Note: Throughout this documentation, we assume you have entered all important data and will be creating analysis based on queries.

The specific data that you need to create an analysis will vary, depending on the type of analysis that you are creating, the specific information that is available, and the results that you want to see.

Note: The type of failure data you collect will influence the conclusions you can make about your equipment. If you have one pump or several pumps with a specific failure mode, then you can perform a very specific analysis. If you have many pumps with many different failure modes, then your analysis will be less specific.

For additional information on creating queries, refer to the Queries section of the documentation.

The Importance of Failure Modes

Failure modes, and the type of data that you capture will influence the conclusions you can make about your equipment. If you have one pump or several pumps with a specific failure mode, then you can perform a very specific analysis. If you have many pumps with many different failure modes, then your analysis will be less specific.

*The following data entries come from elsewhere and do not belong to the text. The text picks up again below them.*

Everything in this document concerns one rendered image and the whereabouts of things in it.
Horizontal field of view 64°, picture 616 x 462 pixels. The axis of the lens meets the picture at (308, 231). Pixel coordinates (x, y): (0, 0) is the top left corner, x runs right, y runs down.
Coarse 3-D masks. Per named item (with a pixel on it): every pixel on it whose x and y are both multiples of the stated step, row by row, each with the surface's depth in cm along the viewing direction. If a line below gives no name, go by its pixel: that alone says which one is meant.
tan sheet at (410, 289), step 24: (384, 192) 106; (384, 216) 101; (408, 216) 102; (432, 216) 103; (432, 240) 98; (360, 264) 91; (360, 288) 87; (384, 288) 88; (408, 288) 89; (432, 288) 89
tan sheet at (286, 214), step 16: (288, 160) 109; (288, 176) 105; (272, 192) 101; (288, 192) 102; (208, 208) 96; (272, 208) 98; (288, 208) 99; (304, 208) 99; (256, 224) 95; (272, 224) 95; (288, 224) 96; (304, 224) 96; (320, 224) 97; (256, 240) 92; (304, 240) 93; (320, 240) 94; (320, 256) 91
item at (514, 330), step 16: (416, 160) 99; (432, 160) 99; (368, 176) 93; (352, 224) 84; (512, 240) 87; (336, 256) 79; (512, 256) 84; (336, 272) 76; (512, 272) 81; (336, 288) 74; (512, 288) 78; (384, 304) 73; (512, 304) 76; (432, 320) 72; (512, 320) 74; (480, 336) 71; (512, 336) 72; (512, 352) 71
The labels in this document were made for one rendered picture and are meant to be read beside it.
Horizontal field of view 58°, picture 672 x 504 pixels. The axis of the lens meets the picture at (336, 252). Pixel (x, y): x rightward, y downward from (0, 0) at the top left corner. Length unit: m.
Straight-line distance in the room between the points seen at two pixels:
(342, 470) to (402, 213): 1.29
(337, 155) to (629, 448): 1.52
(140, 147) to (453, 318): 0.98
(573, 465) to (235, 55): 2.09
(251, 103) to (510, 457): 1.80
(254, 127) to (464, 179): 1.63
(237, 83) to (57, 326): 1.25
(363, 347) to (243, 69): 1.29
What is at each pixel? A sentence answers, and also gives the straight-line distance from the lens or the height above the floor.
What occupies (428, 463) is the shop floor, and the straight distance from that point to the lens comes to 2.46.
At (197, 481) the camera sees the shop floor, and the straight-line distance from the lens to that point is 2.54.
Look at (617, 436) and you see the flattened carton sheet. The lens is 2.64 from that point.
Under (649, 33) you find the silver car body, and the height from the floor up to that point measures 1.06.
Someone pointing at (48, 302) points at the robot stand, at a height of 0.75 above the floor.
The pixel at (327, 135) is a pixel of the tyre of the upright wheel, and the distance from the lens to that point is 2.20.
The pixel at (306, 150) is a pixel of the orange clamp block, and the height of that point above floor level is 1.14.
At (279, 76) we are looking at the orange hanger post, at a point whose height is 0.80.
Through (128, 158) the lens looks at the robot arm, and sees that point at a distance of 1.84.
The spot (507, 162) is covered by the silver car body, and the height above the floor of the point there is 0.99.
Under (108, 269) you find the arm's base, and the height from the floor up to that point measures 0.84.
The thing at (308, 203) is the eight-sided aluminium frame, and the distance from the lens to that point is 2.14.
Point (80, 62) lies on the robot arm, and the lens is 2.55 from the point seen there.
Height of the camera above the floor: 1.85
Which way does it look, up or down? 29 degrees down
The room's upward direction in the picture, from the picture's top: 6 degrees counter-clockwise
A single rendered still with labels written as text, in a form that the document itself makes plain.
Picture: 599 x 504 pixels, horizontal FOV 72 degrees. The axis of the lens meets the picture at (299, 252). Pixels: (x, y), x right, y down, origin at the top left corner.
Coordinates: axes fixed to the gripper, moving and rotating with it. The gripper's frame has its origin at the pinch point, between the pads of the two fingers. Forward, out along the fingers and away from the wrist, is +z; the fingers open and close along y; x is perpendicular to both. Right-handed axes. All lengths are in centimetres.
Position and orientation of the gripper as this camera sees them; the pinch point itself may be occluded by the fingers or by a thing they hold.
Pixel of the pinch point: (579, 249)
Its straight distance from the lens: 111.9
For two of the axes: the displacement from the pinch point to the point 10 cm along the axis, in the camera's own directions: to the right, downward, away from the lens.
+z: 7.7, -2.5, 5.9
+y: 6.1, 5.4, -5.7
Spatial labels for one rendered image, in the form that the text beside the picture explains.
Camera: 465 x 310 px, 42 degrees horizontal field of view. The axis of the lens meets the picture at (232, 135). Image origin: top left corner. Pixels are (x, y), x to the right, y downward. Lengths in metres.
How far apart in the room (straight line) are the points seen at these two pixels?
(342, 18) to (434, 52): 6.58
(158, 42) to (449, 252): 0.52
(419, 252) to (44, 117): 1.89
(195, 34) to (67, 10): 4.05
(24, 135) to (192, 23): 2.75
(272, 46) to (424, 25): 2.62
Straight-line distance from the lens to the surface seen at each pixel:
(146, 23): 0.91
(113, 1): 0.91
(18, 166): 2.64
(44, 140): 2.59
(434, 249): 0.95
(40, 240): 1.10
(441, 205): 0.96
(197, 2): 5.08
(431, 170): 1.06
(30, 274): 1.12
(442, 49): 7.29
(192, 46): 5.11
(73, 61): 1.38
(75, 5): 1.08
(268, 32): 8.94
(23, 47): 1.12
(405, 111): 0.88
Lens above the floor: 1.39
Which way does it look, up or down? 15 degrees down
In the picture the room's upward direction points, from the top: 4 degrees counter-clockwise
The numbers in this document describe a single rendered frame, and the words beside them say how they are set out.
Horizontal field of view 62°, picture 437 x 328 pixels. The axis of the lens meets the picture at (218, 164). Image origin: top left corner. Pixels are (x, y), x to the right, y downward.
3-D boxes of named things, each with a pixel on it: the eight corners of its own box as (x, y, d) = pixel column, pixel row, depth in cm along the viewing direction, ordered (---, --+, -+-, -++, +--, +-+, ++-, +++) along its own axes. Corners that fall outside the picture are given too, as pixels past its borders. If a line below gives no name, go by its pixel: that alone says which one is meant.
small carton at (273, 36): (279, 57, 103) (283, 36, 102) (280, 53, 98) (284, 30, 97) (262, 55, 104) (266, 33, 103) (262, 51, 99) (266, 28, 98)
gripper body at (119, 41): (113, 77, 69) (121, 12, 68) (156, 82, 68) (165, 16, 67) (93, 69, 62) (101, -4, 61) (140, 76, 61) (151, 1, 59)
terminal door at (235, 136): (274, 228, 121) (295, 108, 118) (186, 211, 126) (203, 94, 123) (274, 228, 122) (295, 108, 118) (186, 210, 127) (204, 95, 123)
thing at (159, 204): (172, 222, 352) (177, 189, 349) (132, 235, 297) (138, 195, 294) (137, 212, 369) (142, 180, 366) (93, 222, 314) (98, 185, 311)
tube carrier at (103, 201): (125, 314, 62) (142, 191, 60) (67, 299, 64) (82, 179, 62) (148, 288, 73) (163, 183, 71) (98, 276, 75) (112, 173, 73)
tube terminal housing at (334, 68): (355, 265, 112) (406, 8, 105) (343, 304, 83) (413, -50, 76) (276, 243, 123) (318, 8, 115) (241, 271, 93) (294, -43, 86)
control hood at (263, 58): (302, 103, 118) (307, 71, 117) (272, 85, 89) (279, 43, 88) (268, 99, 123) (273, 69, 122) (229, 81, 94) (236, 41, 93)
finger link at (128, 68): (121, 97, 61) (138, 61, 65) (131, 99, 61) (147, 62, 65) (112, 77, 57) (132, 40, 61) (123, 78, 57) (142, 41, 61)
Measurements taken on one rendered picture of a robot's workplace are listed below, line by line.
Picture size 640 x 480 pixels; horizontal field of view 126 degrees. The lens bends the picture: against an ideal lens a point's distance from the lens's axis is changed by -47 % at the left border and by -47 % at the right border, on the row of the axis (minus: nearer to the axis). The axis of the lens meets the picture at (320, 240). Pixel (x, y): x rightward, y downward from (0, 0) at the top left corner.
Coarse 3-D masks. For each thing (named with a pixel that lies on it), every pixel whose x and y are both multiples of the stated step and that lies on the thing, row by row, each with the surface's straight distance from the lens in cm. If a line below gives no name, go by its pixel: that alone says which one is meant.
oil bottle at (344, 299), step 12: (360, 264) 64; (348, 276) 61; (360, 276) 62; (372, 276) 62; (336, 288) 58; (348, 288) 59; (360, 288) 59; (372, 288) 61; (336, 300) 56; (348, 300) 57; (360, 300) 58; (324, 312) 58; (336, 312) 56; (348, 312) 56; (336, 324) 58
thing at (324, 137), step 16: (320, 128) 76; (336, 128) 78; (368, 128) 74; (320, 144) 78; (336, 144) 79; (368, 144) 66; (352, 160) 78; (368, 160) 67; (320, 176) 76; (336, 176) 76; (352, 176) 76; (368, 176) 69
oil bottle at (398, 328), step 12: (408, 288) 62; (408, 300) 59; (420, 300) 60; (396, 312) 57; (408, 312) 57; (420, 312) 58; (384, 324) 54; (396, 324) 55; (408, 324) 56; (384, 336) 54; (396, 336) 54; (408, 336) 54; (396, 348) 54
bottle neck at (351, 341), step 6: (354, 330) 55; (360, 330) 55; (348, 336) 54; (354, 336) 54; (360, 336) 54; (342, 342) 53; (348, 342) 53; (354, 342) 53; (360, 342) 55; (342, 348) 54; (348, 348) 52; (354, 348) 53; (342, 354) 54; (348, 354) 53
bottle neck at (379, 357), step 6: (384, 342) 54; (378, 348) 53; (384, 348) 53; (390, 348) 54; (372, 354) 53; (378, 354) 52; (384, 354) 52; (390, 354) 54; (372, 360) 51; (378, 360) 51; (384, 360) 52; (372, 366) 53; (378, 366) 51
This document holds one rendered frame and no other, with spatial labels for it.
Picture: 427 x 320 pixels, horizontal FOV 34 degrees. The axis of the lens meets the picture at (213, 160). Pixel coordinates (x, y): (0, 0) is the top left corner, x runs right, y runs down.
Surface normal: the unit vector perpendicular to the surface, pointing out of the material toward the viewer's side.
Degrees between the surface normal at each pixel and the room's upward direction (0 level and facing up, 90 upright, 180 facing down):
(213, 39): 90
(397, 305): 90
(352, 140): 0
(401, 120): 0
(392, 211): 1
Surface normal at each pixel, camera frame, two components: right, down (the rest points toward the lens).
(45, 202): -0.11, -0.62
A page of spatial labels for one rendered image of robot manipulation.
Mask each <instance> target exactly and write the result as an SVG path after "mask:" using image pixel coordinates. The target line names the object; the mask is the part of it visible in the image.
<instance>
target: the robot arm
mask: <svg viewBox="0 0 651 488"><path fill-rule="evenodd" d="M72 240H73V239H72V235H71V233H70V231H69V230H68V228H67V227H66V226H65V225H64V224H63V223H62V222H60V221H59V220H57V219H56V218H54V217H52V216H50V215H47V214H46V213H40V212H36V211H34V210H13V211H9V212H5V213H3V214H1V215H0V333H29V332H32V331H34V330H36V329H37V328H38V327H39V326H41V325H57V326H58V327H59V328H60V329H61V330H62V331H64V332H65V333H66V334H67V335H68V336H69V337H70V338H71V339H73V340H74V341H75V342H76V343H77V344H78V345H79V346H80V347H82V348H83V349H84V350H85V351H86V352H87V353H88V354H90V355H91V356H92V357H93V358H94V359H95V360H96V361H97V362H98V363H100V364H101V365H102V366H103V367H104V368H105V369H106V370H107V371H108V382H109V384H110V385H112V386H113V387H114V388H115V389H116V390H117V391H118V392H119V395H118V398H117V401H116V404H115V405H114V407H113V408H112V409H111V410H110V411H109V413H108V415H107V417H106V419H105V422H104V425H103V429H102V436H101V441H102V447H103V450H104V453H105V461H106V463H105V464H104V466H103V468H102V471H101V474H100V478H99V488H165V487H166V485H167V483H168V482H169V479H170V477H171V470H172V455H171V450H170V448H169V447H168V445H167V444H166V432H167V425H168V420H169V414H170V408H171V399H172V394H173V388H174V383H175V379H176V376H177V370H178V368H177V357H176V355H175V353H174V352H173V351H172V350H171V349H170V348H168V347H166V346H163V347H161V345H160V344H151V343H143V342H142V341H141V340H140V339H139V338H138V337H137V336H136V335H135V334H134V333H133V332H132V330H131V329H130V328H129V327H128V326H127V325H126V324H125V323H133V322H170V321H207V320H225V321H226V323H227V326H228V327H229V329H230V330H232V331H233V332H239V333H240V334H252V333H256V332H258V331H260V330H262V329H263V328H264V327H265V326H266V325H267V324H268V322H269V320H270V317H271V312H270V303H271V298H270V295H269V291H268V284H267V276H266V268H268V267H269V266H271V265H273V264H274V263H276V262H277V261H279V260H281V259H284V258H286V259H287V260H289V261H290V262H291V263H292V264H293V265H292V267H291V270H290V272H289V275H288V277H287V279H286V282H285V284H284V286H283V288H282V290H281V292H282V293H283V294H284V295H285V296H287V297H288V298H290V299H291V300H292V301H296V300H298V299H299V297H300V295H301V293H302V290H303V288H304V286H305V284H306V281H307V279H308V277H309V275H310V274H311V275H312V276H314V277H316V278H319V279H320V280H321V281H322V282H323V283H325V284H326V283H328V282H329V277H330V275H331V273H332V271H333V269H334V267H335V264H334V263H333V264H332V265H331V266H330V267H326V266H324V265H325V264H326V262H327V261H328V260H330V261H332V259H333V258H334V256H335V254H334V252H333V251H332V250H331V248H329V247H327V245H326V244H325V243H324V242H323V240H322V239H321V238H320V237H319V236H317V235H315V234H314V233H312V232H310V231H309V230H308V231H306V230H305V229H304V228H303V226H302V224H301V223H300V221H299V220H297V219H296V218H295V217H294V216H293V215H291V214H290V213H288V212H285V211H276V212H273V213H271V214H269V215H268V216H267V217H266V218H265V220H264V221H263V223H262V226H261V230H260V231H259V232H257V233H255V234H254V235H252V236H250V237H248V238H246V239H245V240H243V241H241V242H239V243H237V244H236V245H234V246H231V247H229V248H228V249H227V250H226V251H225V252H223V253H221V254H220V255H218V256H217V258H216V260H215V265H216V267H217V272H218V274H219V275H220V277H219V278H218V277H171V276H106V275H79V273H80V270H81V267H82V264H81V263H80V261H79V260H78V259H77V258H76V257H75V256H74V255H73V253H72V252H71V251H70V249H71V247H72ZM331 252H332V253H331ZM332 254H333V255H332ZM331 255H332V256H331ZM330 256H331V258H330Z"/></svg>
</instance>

For example, if you want to know the chances of a certain part on the pump failing, and in your dataset you have several pumps that have failed in that way, then your analysis will be more accurate than using data with multiple failure modes. If you are analyzing all of the pumps at your site, and you have many different reasons for failure, you will be able to determine overall failure statistics. This analysis, however, will not be particularly useful in determining the probability of failure of a specific piece of equipment.

Failure modes can be classified as independent and dependent failures. An independent failure is not caused by another failure but a dependent failure is caused by another failure. As a reliability analyst, you must evaluate which failures should be part of an analysis to obtain correct and specific results. You can follow failure coding standards, such as ISO 14224:2006 for best results. These standards provide guidelines to collect reliability and maintenance data in a standard format for equipment in all facilities in an organization.

About Failure Probability

Conditional Reliability is used in GE Digital APM's Failure Probability Calculator. The calculator is available for all distribution models and uses conditional probability to compute the probability of failure at time, t.

The concept of Conditional Reliability involves the following questions:  

  1. What is the probability of failure given that the item has survived until today?

    -or-

  2. How many days until I reach a certain % probability of failure?

Understanding the results of a failure probability analysis is a learned skill that will improve the more it is used. For example, the user may find the current probability of failure for a given element to be 90% or more after 3 years of operating time. If the user were to calculate the future probability of failure 10 days from the current date, the estimate of future failure probability might be around 1%. This is accurate.  This often occurs when the future is small compared to the total life experienced by the elements under study.

R(T,t) = R (T+t)/R(T)

The Probability of surviving (T + t) days equals the Probability of surviving (T) days and then surviving additional (t) days.

GE Digital APM Reliability allows you to specify the operating time and calculate the probability of equipment failure. Or you can choose to specify the probability of equipment failure and then calculate the future age when the specified probability will be reached.